== Materials provided ==
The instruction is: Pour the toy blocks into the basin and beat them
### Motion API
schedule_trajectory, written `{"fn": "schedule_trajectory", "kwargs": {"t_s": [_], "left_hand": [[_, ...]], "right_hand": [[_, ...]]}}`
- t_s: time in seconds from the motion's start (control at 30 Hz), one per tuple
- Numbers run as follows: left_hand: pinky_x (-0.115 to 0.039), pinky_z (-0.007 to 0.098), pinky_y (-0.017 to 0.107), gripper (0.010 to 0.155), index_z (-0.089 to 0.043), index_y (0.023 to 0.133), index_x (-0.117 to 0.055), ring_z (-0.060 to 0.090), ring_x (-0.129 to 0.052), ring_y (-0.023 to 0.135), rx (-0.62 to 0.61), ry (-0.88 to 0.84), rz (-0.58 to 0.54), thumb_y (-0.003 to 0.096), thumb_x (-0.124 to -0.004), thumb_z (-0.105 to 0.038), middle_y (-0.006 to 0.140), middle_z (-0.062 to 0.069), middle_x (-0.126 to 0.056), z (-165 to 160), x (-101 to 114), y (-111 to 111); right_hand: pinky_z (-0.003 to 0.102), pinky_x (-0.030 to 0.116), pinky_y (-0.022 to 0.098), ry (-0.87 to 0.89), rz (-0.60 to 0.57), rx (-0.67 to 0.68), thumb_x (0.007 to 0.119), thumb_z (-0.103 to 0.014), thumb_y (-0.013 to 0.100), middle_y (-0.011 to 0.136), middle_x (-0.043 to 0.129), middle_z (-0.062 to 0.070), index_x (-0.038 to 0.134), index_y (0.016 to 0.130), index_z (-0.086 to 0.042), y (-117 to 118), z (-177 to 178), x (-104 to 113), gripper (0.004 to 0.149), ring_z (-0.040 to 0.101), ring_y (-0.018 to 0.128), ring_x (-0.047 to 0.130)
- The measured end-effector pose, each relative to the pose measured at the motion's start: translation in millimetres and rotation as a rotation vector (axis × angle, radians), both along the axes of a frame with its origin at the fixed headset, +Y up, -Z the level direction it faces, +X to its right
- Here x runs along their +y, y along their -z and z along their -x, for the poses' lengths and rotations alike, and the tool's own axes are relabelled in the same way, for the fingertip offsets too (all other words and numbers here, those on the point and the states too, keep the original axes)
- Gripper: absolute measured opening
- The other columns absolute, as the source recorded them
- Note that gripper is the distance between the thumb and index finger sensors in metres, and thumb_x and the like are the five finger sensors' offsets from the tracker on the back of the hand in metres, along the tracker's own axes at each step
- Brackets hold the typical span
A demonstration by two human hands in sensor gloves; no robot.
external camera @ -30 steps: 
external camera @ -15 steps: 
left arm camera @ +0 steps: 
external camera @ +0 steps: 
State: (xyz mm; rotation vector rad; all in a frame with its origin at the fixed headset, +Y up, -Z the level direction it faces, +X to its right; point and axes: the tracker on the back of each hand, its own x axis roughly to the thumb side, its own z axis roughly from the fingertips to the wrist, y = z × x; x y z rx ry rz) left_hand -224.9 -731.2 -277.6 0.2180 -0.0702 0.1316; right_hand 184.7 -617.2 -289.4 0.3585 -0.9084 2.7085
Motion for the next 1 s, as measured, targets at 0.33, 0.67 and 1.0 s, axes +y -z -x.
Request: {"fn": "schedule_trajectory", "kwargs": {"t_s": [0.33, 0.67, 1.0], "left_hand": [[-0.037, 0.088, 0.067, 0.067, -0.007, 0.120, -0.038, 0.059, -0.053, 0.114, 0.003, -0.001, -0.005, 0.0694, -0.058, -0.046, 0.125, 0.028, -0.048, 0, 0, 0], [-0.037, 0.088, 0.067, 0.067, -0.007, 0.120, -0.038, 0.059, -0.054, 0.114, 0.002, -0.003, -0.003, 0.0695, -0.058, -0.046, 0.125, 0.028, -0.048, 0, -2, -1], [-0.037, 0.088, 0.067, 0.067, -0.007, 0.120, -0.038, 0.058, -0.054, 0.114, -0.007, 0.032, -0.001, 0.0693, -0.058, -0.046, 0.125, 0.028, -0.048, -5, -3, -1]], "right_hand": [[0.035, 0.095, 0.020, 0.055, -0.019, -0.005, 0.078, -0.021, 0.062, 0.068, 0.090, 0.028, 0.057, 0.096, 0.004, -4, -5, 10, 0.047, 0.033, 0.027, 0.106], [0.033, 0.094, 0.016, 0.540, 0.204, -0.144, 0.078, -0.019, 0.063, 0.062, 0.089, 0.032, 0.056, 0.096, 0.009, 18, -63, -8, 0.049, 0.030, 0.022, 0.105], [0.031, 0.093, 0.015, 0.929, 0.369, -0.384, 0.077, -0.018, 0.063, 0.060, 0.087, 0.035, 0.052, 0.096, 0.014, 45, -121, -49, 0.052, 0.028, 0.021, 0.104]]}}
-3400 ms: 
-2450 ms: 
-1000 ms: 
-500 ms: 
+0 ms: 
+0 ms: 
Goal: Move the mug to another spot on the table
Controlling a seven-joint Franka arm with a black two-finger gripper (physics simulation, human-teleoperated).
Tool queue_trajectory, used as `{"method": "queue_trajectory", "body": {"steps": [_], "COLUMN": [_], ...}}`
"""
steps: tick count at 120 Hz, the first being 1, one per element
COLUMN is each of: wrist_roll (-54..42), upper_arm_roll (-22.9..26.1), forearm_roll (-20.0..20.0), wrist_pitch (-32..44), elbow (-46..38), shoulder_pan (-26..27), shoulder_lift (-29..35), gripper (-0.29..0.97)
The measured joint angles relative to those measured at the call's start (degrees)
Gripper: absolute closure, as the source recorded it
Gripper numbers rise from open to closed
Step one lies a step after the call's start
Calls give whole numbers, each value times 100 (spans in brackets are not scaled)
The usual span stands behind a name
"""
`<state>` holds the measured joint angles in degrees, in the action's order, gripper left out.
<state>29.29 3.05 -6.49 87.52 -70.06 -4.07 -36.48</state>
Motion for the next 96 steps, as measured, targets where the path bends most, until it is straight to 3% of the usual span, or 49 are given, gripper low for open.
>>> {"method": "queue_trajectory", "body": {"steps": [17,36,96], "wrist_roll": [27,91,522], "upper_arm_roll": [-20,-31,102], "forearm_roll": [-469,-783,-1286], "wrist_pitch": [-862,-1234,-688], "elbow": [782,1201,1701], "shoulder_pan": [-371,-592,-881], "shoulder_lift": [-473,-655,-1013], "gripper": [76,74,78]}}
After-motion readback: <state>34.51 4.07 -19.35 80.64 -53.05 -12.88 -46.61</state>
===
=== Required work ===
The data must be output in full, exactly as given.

=== Answer box ===
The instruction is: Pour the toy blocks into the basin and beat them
### Motion API
schedule_trajectory, written `{"fn": "schedule_trajectory", "kwargs": {"t_s": [_], "left_hand": [[_, ...]], "right_hand": [[_, ...]]}}`
- t_s: time in seconds from the motion's start (control at 30 Hz), one per tuple
- Numbers run as follows: left_hand: pinky_x (-0.115 to 0.039), pinky_z (-0.007 to 0.098), pinky_y (-0.017 to 0.107), gripper (0.010 to 0.155), index_z (-0.089 to 0.043), index_y (0.023 to 0.133), index_x (-0.117 to 0.055), ring_z (-0.060 to 0.090), ring_x (-0.129 to 0.052), ring_y (-0.023 to 0.135), rx (-0.62 to 0.61), ry (-0.88 to 0.84), rz (-0.58 to 0.54), thumb_y (-0.003 to 0.096), thumb_x (-0.124 to -0.004), thumb_z (-0.105 to 0.038), middle_y (-0.006 to 0.140), middle_z (-0.062 to 0.069), middle_x (-0.126 to 0.056), z (-165 to 160), x (-101 to 114), y (-111 to 111); right_hand: pinky_z (-0.003 to 0.102), pinky_x (-0.030 to 0.116), pinky_y (-0.022 to 0.098), ry (-0.87 to 0.89), rz (-0.60 to 0.57), rx (-0.67 to 0.68), thumb_x (0.007 to 0.119), thumb_z (-0.103 to 0.014), thumb_y (-0.013 to 0.100), middle_y (-0.011 to 0.136), middle_x (-0.043 to 0.129), middle_z (-0.062 to 0.070), index_x (-0.038 to 0.134), index_y (0.016 to 0.130), index_z (-0.086 to 0.042), y (-117 to 118), z (-177 to 178), x (-104 to 113), gripper (0.004 to 0.149), ring_z (-0.040 to 0.101), ring_y (-0.018 to 0.128), ring_x (-0.047 to 0.130)
- The measured end-effector pose, each relative to the pose measured at the motion's start: translation in millimetres and rotation as a rotation vector (axis × angle, radians), both along the axes of a frame with its origin at the fixed headset, +Y up, -Z the level direction it faces, +X to its right
- Here x runs along their +y, y along their -z and z along their -x, for the poses' lengths and rotations alike, and the tool's own axes are relabelled in the same way, for the fingertip offsets too (all other words and numbers here, those on the point and the states too, keep the original axes)
- Gripper: absolute measured opening
- The other columns absolute, as the source recorded them
- Note that gripper is the distance between the thumb and index finger sensors in metres, and thumb_x and the like are the five finger sensors' offsets from the tracker on the back of the hand in metres, along the tracker's own axes at each step
- Brackets hold the typical span
A demonstration by two human hands in sensor gloves; no robot.
external camera @ -30 steps: 
external camera @ -15 steps: 
left arm camera @ +0 steps: 
external camera @ +0 steps: 
State: (xyz mm; rotation vector rad; all in a frame with its origin at the fixed headset, +Y up, -Z the level direction it faces, +X to its right; point and axes: the tracker on the back of each hand, its own x axis roughly to the thumb side, its own z axis roughly from the fingertips to the wrist, y = z × x; x y z rx ry rz) left_hand -224.9 -731.2 -277.6 0.2180 -0.0702 0.1316; right_hand 184.7 -617.2 -289.4 0.3585 -0.9084 2.7085
Motion for the next 1 s, as measured, targets at 0.33, 0.67 and 1.0 s, axes +y -z -x.
Request: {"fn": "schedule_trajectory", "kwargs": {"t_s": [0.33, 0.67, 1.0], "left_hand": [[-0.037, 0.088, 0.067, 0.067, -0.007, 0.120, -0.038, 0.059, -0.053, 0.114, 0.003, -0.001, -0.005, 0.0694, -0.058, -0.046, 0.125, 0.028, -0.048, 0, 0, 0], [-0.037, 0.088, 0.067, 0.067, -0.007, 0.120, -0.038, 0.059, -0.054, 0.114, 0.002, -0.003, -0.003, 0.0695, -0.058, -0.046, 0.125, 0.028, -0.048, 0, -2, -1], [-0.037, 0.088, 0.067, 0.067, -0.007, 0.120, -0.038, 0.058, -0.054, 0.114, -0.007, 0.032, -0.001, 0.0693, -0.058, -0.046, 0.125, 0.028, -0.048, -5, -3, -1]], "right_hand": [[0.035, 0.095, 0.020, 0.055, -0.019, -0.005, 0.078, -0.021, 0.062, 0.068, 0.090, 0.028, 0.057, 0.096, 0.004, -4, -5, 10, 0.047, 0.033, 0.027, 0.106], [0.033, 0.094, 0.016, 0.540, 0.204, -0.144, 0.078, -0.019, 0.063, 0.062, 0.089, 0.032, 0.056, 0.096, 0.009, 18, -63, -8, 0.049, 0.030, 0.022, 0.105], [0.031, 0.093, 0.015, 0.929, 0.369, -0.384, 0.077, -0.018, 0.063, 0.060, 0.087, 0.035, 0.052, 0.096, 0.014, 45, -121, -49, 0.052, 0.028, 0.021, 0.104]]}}
-3400 ms: 
-2450 ms: 
-1000 ms: 
-500 ms: 
+0 ms: 
+0 ms: 
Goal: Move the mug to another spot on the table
Controlling a seven-joint Franka arm with a black two-finger gripper (physics simulation, human-teleoperated).
Tool queue_trajectory, used as `{"method": "queue_trajectory", "body": {"steps": [_], "COLUMN": [_], ...}}`
"""
steps: tick count at 120 Hz, the first being 1, one per element
COLUMN is each of: wrist_roll (-54..42), upper_arm_roll (-22.9..26.1), forearm_roll (-20.0..20.0), wrist_pitch (-32..44), elbow (-46..38), shoulder_pan (-26..27), shoulder_lift (-29..35), gripper (-0.29..0.97)
The measured joint angles relative to those measured at the call's start (degrees)
Gripper: absolute closure, as the source recorded it
Gripper numbers rise from open to closed
Step one lies a step after the call's start
Calls give whole numbers, each value times 100 (spans in brackets are not scaled)
The usual span stands behind a name
"""
`<state>` holds the measured joint angles in degrees, in the action's order, gripper left out.
<state>29.29 3.05 -6.49 87.52 -70.06 -4.07 -36.48</state>
Motion for the next 96 steps, as measured, targets where the path bends most, until it is straight to 3% of the usual span, or 49 are given, gripper low for open.
>>> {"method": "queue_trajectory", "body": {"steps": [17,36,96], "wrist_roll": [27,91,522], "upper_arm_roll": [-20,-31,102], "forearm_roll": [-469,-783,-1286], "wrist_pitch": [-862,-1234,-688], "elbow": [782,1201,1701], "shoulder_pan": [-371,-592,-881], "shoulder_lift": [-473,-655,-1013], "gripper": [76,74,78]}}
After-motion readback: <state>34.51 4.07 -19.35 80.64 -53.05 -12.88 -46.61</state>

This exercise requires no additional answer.